People, let’s appreciate how lucky we are! Somehow, good data science leaders do exist and the skills are there. Not efficiently-acquired skills, since the double mastery was earned in series and perhaps painfully, but the right skills nonetheless. I hope you feel the urgency as strongly as I do. The few of us who learned the hard way need to start training more of us a better way.
I, for one, am committed to doing my part. For the past few years, I’ve been working hard within Google to grow a new breed of thinker, positioned to lead or work effectively as part of a team focused on the application of data science to real problems. To build the right skills, we took ideas from data science and engineering and augmented them with the behavioral and managerial sciences. The result only looks interdisciplinary until you see the common core: decisions and the information that drives them.
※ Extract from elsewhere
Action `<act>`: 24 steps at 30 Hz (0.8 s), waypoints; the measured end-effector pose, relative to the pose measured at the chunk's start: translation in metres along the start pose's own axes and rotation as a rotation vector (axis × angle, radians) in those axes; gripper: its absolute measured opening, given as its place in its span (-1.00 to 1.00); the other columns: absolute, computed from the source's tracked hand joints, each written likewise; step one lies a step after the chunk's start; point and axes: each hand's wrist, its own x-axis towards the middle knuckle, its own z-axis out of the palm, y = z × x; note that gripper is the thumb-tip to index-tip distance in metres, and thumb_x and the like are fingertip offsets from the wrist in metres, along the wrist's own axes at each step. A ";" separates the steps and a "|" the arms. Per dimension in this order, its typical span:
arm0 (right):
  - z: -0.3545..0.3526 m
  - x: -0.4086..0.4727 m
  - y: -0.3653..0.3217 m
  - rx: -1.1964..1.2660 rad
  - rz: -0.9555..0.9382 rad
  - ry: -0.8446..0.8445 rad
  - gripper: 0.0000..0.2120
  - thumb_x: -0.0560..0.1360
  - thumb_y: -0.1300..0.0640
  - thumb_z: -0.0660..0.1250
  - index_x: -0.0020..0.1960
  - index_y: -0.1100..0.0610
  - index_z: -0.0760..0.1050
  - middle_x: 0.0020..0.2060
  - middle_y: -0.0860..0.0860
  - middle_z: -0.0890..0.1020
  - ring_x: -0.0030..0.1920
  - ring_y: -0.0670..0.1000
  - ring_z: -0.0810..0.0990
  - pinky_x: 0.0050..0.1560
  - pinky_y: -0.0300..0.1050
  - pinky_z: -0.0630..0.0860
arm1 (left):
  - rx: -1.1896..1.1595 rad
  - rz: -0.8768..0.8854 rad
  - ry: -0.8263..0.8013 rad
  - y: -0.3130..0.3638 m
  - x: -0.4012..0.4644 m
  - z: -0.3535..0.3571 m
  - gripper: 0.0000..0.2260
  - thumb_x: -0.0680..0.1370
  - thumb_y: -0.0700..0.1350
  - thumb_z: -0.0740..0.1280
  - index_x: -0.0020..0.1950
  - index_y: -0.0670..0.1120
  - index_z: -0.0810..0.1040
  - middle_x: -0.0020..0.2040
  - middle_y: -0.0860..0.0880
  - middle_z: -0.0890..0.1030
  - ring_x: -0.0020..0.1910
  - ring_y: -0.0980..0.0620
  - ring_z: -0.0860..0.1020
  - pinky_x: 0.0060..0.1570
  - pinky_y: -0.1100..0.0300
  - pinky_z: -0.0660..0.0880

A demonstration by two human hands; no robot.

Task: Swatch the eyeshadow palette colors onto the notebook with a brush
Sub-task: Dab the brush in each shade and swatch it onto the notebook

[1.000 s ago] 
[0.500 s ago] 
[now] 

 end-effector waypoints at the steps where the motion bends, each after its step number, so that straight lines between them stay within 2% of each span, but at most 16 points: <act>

That’s why we started calling it decision intelligence engineering (though you can think of it as applied data science++ if you prefer).
Let’s train a new breed of thinker: the decision-maker who has the skills to make data science teams successful.
I’ve always believed that data science is a team sport that benefits from skills diversity, so I designed our training program to encourage participation from, and be accessible to, humans of all backgrounds. It turns out that a great data science leader doesn’t have to be a transcended data scientist.
I’m proud of what we’ve achieved in fostering these skills among Googlers… but it’s not enough. There’s no need for everyone else to rely on happy accidents and full immersion in more than one discipline to build the same skills. I hope that reading this inspires at least a few of those who know the data science decision-maker’s craft to join me in recognizing it as a discipline in its own right and sharing our wisdom as widely as possible.